* [Exercise description] Your answer should be the number of lines in the listing that hold the string "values", with no other words.

* [Given material]

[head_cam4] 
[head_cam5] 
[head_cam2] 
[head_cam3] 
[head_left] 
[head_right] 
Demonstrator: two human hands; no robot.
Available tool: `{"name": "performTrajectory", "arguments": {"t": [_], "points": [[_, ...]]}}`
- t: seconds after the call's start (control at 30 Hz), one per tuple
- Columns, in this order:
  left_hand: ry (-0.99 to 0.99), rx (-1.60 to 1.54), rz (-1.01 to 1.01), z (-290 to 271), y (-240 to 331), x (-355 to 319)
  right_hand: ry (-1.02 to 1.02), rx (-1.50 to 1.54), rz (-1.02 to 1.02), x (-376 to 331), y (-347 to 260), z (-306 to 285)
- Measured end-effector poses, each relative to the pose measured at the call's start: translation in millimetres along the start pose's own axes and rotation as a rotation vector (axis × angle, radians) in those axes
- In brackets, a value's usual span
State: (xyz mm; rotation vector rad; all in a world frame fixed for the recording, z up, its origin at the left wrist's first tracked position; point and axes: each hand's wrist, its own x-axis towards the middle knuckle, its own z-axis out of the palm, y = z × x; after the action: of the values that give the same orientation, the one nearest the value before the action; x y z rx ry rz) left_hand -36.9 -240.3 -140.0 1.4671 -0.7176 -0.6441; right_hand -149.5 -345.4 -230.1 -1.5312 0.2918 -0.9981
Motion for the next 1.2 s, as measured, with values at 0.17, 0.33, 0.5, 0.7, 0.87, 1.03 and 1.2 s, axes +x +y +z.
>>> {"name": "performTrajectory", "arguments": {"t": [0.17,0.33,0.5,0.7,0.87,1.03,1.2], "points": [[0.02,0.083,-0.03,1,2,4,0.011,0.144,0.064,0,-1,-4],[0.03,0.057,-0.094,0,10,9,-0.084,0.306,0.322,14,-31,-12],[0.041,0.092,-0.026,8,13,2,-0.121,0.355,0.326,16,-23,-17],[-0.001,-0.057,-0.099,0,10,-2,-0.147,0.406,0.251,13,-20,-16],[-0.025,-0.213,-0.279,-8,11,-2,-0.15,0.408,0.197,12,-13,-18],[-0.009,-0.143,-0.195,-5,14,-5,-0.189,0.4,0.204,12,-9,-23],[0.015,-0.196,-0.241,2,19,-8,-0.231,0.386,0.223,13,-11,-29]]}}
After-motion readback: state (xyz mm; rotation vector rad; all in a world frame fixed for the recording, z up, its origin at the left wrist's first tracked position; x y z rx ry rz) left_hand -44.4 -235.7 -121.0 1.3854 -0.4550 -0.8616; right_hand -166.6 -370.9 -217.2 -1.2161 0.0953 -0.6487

* [Completed exercise] 2